▸ To do:
Count the lines in the entries that contain "green". Say the number and nothing more.

--- Data supplied Enclosed Below ---

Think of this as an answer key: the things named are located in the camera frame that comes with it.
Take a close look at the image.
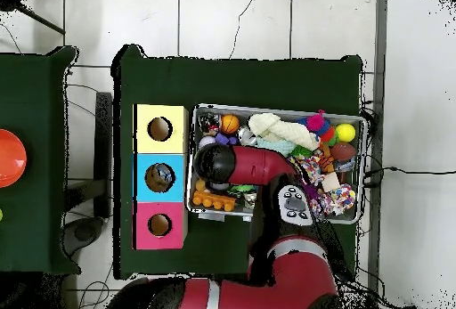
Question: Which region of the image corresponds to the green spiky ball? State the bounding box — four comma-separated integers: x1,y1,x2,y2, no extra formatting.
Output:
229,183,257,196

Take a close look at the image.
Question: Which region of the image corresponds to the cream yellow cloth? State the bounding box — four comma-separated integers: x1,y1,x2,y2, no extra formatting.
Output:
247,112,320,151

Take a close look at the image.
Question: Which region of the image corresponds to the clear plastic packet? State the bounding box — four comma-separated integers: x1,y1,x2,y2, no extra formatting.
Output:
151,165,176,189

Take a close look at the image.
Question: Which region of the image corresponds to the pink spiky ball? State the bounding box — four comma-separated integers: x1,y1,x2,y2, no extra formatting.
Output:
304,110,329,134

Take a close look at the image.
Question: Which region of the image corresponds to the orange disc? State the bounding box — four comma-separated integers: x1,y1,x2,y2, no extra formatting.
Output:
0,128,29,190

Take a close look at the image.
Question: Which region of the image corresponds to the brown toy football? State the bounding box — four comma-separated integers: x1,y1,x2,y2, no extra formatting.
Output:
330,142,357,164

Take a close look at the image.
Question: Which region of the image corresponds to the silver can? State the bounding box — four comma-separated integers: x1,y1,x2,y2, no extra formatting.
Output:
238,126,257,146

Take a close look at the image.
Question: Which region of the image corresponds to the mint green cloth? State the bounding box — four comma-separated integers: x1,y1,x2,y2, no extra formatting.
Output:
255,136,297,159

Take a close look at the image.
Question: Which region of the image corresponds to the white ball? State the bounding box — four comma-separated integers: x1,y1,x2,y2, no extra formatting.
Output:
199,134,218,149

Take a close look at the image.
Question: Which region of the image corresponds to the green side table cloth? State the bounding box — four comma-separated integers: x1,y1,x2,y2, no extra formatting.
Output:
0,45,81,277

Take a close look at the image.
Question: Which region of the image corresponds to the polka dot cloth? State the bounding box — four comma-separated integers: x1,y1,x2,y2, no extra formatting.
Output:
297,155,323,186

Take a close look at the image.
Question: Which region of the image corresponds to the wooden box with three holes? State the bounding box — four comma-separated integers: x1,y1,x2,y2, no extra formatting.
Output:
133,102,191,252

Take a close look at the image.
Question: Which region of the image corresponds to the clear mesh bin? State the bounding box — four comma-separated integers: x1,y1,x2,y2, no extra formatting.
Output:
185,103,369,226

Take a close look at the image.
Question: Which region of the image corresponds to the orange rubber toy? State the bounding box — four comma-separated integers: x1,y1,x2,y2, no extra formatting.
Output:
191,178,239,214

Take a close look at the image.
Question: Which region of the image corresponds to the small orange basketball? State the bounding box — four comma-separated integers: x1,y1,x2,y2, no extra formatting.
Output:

--- End of Enclosed Data supplied ---

▸ Solution for this problem:
3